Jeff Bridewell

No. 6, 10
- Position: Quarterback

Personal information
- Born: May 13, 1967 (age 59) Napa, California, U.S.
- Listed height: 6 ft 4 in (1.93 m)
- Listed weight: 214 lb (97 kg)

Career information
- High school: Vintage (Napa, California)
- College: UC Davis (1987–1990)
- NFL draft: 1991: 12th round, 309th overall pick

Career history
- Phoenix Cardinals (1991)*; Green Bay Packers (1991)*; Indianapolis Colts (1992)*; Sacramento Surge (1992)*; Barcelona Dragons (1992)*; Frankfurt Galaxy (1992)*; San Francisco 49ers (1993)*;
- * Offseason or practice squad member only

= Jeff Bridewell =

American football player (born 1967)

Jeffrey Todd Bridewell (born May 13, 1967) is an American former professional football quarterback who was selected in the 12th round of the 1991 NFL draft by the Phoenix Cardinals of the National Football League (NFL). He had brief stints with the Green Bay Packers, Indianapolis Colts, San Francisco 49ers, and with the Sacramento Surge, Barcelona Dragons, and Frankfurt Galaxy of the World League. He played college football for UC Davis.

== Early life ==
Bridewell was born in Napa, California, where he played high school football for Vintage High School.

== College career ==
Bridewell played college football for the UC Davis Aggies. In his time there he passed for 5,733 yards and 34 touchdowns. He was selected to participate in the King All-America Classic following his senior year, along with receiving an invite to the NFL Scouting Combine. He finished as the school's all-time leader in completions.

== Professional career ==

Pre-draft measurables
| Height | Weight | Arm length | Hand span | 40-yard dash | 10-yard split | 20-yard split | 20-yard shuttle | Vertical jump |
| 6 ft 3 in (1.91 m) | 214 lb (97 kg) | 32 in (0.81 m) | 9+1⁄4 in (0.23 m) | 5.05 s | 1.77 s | 2.92 s | 4.58 s | 27.5 in (0.70 m) |
All values are from NFL Combine

=== Phoenix Cardinals ===
In 1991, Bridewell was selected by the Phoenix Cardinals in the 12th round (309th overall) of the 1991 NFL draft but did not make the final roster.

=== Green Bay Packers ===
In 1991, Bridewell signed with the Green Bay Packers' practice squad, never making it to the team's active roster.

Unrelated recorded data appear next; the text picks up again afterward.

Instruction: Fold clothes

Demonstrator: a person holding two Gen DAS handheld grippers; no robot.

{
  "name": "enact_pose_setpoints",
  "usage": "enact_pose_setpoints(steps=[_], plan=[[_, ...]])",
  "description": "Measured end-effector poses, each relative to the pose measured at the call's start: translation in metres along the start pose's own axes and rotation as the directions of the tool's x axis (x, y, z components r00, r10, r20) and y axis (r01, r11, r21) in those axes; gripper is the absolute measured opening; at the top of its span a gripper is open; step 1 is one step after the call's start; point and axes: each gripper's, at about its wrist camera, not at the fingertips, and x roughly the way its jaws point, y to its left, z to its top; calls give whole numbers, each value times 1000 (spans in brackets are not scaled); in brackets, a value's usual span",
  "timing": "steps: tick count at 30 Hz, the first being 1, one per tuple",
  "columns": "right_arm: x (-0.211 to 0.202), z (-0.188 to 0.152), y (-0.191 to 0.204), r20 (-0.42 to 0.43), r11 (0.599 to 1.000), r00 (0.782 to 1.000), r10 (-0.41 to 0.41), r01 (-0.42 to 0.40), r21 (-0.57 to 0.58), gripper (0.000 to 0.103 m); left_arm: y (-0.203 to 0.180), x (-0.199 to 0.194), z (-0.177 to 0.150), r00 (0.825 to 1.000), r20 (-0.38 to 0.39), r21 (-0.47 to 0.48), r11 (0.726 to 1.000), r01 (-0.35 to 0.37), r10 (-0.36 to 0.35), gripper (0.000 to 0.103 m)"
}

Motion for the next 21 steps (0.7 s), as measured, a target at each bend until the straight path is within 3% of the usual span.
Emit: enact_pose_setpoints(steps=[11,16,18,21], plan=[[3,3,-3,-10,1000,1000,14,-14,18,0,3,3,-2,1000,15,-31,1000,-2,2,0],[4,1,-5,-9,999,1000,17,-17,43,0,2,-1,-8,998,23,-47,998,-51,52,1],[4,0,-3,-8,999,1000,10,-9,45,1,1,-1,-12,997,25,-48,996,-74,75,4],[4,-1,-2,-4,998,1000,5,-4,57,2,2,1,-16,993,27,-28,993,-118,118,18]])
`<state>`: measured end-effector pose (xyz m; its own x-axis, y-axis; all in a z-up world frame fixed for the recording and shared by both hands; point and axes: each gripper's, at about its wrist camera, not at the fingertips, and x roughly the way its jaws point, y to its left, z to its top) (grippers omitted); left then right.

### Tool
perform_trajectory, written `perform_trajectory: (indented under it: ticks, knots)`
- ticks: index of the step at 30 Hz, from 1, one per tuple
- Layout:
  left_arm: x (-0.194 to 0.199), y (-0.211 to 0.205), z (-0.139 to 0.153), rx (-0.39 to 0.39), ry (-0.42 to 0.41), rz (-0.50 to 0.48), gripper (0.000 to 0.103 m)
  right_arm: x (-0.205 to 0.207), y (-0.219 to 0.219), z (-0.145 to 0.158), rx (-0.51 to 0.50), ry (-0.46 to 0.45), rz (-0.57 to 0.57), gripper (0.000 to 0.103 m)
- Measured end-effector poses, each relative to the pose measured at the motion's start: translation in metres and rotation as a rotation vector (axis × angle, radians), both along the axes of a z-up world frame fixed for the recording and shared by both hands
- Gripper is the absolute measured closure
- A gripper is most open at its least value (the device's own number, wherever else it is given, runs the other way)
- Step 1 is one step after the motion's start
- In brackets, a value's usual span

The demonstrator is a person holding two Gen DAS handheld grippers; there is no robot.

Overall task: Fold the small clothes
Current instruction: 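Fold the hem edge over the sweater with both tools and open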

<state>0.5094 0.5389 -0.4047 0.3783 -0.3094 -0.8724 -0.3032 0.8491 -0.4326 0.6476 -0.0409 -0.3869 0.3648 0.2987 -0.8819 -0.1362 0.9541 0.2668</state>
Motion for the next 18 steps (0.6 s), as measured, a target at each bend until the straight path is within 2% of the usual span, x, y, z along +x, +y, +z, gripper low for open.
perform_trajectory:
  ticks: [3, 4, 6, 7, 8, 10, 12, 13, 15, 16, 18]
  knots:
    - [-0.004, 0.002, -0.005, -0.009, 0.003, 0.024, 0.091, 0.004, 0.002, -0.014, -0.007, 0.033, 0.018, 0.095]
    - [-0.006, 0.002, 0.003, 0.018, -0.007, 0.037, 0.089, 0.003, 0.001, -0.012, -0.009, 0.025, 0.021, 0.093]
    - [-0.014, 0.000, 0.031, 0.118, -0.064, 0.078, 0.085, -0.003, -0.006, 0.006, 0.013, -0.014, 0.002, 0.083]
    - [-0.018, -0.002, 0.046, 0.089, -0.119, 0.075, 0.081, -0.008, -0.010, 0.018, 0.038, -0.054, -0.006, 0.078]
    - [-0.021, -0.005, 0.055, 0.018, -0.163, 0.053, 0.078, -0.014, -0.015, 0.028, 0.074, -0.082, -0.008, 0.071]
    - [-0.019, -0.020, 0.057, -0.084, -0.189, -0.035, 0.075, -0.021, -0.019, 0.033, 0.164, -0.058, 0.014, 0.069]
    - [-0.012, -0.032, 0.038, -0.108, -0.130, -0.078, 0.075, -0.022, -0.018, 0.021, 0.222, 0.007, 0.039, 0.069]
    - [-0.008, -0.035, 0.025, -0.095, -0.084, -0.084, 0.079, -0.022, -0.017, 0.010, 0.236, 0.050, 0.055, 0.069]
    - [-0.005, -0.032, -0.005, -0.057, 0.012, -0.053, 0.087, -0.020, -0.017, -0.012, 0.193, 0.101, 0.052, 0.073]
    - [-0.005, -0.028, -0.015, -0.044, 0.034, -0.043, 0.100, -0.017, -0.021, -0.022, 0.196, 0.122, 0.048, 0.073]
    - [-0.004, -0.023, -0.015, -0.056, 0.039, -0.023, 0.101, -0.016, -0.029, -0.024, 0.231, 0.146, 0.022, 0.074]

=== Indianapolis Colts ===
In 1992, Bridewell signed with the Indianapolis Colts.

=== Sacramento Surge ===
With the Colts Bridewell was allocated to the Sacramento Surge of the World League.

=== Frankfurt Galaxy ===
Bridewell was traded to the Barcelona Dragons and then to the Frankfurt Galaxy.

=== San Francisco 49ers ===
In 1993, Bridewell signed with the San Francisco 49ers but was released. After Steve Young suffered an injury to his throwing hand he re-signed with the team. He would not play a down for the team.